Yesterday, my son brought in the mail, including a little paper package tied up with a string. My friend had left for me the sweetest pair of fingerless gloves, knitted with flowers in colors of red, purple, gold, and robin’s egg blue, vibrant as a street fair or holiday market, neither of which I could attend this year. In the attached note, she said she thought of me when she saw them. I was so touched that I nearly cried for the fourth time that day. The sun was peeking out, and I had the best new pair of fingerless gloves, just perfect to temper the burn of my arthritic joints. Maybe things were finally going to turn around.
We know what we need to do. We just need to do it. At some point, defeated too often by the slamming of the chrome book and the falling of our collective spirits, I stopped doing what I knew was right. I ate sugar and bread and bakers dozens of Christmas cookies. The creak came back in my hip, accompanied by all but about five of the pounds that I had lost. It was too much to think about. I knew what I needed to do; I just didn’t do it.
When we returned from the grocery store that night, the usual frenzy of carrying bags and unloading food ensued. Some hours passed, and as night fell I thought of my precious new gloves. I went out in the darkness to look in the van where I found only one glove. It had fallen between the seat and the door. How could I have lost its match on the very day that they had been given to me? At least, I told myself, I still had one glove.
The year has taken so much from us. I wonder if we will ever get any of it back. If I don’t even remember who I was, how is anyone else to know?
I went to bed wishing for things I no longer had, forgetting that so many things still filled my glass.
I’m trying. I haven’t had sugar in three days. I have been drinking beet and kale smoothies. Maybe the shortened time in the garden this year was actually good for my achy joints. Maybe they will stop aching if I eat more beets, which I actually love, and less Oreos, which I also love. Maybe I could dye my hair pink. Chickens would probably stay away from that.
Someday, the boys will be back at school, and I will have stretches of my days before me. I know my people don’t care if I have lost or gained twenty pounds, or if my hair is pink or my scalp is itchy. We know what we have to do to get through all of this. We just have to keep doing it.
I could hear the roosters crowing on my way to open the coop early on this cold, gray morning. There was, though, a small patch of jubilant brightness on the frosty ground near where the van was parked. It was the missing glove.

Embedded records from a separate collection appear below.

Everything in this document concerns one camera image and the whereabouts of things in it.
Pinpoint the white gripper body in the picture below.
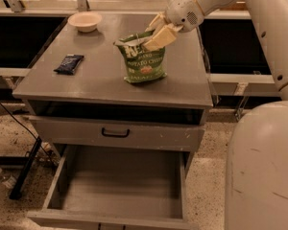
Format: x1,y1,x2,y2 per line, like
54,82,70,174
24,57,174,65
165,0,204,32

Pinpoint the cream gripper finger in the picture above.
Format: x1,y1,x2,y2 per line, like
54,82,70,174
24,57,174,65
143,24,183,51
146,12,167,33

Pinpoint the green jalapeno chip bag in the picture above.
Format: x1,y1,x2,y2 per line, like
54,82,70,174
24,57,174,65
114,31,166,84

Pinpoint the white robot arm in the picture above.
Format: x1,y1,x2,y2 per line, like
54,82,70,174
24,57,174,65
145,0,288,230

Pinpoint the closed grey top drawer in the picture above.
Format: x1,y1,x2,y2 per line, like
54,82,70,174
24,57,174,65
30,116,204,151

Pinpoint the grey drawer cabinet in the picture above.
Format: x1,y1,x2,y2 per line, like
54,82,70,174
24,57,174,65
12,12,214,230

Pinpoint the open grey middle drawer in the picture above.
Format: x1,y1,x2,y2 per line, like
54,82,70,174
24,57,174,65
28,146,199,230

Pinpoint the beige bowl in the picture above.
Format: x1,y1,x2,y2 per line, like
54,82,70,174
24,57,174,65
68,11,102,33

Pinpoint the dark blue snack packet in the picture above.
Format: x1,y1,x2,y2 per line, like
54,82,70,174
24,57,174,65
55,55,84,75

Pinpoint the black metal stand leg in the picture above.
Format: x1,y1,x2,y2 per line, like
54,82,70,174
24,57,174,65
9,137,41,200

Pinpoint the black drawer handle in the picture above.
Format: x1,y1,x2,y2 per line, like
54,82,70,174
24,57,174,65
101,127,130,138

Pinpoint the grey railing frame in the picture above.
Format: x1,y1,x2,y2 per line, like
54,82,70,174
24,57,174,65
0,0,288,127

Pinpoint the black cable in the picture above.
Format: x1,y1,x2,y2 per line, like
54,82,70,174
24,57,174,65
0,100,56,165

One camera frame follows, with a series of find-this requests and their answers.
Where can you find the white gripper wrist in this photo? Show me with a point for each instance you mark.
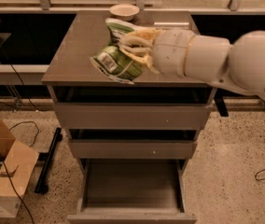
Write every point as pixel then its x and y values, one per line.
pixel 170 54

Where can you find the green jalapeno chip bag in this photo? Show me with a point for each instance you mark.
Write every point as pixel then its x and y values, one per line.
pixel 113 63

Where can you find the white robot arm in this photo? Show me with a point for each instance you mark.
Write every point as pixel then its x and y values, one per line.
pixel 238 67

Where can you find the grey top drawer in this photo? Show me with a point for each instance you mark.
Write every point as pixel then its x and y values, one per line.
pixel 132 108

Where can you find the grey drawer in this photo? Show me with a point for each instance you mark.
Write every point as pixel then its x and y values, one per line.
pixel 132 108
pixel 132 144
pixel 132 192

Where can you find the grey drawer cabinet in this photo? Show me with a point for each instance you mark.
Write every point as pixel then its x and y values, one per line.
pixel 71 65

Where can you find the grey middle drawer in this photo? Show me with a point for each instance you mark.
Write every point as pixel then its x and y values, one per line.
pixel 132 144

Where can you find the grey bottom drawer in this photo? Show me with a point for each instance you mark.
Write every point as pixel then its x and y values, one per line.
pixel 132 192

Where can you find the white bowl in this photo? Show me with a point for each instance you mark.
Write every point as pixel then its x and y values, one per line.
pixel 125 12

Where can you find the black table leg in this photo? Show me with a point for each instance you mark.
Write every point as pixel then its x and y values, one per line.
pixel 220 104

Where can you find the black metal bar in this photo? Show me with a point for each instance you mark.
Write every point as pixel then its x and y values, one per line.
pixel 46 157

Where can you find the brown cardboard box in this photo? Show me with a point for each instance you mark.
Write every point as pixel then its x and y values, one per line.
pixel 17 162

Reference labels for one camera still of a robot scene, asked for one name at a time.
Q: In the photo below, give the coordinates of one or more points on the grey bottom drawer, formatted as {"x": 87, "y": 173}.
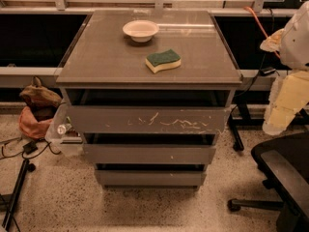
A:
{"x": 150, "y": 178}

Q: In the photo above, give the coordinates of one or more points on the black floor cable box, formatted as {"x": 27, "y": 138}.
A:
{"x": 30, "y": 147}

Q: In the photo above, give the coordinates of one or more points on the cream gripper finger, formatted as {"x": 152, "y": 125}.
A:
{"x": 288, "y": 95}
{"x": 273, "y": 43}

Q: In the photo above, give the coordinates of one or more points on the orange cloth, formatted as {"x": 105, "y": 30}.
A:
{"x": 30, "y": 126}

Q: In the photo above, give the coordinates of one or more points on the black office chair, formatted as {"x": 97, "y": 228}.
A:
{"x": 285, "y": 162}

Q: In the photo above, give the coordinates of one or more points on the grey top drawer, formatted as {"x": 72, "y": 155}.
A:
{"x": 160, "y": 120}

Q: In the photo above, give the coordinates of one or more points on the black stand on floor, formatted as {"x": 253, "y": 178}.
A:
{"x": 9, "y": 201}

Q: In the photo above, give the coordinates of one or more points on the white bowl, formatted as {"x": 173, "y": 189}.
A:
{"x": 141, "y": 31}

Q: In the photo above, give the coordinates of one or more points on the black metal table frame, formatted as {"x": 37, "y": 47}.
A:
{"x": 246, "y": 120}

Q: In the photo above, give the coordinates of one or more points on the black power adapter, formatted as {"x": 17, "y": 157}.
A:
{"x": 267, "y": 71}

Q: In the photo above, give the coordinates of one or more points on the grey drawer cabinet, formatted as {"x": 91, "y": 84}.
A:
{"x": 107, "y": 68}

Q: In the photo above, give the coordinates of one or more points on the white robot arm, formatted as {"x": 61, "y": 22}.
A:
{"x": 295, "y": 41}

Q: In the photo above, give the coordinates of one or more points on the grey drawer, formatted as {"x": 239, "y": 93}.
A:
{"x": 150, "y": 178}
{"x": 149, "y": 154}
{"x": 160, "y": 120}

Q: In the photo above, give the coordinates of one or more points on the green yellow sponge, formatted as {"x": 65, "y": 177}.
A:
{"x": 162, "y": 61}

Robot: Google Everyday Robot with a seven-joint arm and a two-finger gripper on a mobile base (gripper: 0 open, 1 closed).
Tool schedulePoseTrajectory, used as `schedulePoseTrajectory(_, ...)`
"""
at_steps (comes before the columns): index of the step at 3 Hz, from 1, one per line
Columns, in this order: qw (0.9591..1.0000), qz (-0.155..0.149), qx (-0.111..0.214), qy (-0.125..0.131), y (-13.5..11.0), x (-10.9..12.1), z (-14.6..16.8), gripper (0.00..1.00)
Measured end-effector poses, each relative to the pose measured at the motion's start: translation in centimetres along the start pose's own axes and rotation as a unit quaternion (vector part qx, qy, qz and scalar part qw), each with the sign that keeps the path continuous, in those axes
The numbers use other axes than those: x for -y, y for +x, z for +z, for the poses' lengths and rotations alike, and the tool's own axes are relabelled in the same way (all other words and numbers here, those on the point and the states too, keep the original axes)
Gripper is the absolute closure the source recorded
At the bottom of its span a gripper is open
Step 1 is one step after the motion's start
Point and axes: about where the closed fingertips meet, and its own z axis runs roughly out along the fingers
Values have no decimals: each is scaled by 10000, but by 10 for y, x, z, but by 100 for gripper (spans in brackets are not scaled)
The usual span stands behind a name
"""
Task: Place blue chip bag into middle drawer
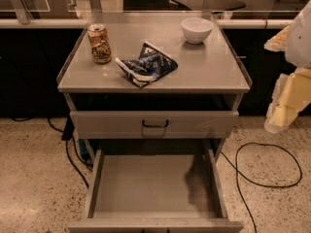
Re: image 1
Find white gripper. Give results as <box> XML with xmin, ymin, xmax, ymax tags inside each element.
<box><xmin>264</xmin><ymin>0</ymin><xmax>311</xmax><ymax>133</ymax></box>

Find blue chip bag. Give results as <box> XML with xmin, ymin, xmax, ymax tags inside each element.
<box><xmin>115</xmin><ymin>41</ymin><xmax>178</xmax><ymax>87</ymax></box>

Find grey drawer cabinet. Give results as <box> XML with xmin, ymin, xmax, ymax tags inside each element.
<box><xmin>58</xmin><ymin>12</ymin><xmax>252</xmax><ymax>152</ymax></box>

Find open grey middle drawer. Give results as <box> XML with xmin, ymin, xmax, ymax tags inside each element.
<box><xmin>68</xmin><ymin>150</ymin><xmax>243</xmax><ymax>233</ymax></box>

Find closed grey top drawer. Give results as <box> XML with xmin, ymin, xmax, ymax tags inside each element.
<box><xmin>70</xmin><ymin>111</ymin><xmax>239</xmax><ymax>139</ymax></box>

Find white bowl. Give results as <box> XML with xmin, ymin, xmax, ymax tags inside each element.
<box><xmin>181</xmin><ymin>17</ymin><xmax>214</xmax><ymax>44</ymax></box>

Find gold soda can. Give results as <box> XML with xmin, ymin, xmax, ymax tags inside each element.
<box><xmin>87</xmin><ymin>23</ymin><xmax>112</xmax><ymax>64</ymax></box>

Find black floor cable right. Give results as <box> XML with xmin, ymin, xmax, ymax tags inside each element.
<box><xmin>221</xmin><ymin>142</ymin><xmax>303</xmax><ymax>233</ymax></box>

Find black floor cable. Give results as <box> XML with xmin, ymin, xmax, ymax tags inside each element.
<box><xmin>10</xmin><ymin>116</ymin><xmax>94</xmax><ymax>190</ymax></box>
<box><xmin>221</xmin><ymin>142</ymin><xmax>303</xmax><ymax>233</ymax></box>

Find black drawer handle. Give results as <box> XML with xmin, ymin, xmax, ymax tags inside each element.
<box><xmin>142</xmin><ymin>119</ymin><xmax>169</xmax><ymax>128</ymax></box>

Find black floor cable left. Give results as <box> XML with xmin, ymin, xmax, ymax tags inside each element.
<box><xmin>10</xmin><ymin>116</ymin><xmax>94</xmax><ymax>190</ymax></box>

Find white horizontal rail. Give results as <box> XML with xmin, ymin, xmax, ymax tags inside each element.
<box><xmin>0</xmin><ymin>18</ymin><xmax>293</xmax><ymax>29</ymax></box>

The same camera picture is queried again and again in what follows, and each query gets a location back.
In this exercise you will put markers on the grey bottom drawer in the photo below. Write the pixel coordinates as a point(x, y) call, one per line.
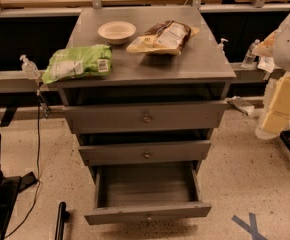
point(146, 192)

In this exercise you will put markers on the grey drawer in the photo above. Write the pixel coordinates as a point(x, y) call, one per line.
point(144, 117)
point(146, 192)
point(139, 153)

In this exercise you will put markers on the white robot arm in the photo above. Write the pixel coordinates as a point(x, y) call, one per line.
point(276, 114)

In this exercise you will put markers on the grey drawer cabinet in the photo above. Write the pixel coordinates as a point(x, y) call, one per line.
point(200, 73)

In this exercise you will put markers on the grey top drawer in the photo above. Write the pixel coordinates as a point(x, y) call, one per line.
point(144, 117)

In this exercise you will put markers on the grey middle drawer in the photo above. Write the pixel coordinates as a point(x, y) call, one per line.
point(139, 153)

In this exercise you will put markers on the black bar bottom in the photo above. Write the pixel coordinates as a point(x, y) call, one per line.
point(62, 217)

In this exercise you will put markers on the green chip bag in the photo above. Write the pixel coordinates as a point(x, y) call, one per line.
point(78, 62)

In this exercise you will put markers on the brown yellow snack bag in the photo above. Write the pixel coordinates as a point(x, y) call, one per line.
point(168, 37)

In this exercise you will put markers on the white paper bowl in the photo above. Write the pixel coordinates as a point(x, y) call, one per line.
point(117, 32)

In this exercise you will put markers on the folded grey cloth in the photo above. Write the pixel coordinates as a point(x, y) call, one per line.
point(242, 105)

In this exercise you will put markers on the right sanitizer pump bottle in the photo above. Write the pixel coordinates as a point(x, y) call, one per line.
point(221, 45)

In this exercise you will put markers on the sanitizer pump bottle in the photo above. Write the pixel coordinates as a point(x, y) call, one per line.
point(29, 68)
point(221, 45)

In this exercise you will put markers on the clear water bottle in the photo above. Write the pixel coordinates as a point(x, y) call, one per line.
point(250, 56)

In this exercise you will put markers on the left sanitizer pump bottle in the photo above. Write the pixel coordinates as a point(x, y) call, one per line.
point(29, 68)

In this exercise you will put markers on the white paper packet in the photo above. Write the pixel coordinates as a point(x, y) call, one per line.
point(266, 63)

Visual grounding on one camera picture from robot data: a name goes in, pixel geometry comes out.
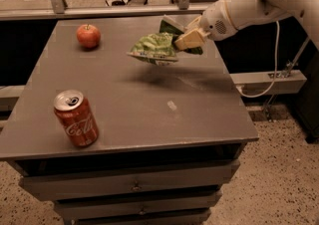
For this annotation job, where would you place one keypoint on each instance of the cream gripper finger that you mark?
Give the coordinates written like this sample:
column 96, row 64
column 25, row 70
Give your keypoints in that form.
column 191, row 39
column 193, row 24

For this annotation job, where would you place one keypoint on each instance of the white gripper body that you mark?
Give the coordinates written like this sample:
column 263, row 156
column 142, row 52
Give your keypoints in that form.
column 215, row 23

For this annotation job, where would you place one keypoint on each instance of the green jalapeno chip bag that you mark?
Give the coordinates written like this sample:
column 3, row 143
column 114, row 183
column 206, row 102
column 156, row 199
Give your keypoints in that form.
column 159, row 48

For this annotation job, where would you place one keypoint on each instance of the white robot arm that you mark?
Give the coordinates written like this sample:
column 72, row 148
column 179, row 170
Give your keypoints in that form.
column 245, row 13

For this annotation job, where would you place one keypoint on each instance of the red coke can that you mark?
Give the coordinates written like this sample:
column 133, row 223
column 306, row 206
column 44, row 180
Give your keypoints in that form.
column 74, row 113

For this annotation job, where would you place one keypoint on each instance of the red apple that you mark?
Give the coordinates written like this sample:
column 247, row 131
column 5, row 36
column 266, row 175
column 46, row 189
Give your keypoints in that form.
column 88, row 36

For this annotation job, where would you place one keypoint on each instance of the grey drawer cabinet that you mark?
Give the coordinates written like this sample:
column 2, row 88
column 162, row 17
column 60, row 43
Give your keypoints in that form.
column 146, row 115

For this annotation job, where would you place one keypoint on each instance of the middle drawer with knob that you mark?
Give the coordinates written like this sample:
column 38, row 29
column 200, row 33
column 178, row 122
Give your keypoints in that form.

After warming it up on the heat vent inside the quiet house, I slipped it on my “bad hand,” which immediately felt better. The little gift…actually a big gift…from a blessing of a friend was a bold reminder that we can find what we once had. It may, though, be extra bright and beautiful, and warm like never before, because we felt, if only for a short time, what it was to have lost so much of what we had known.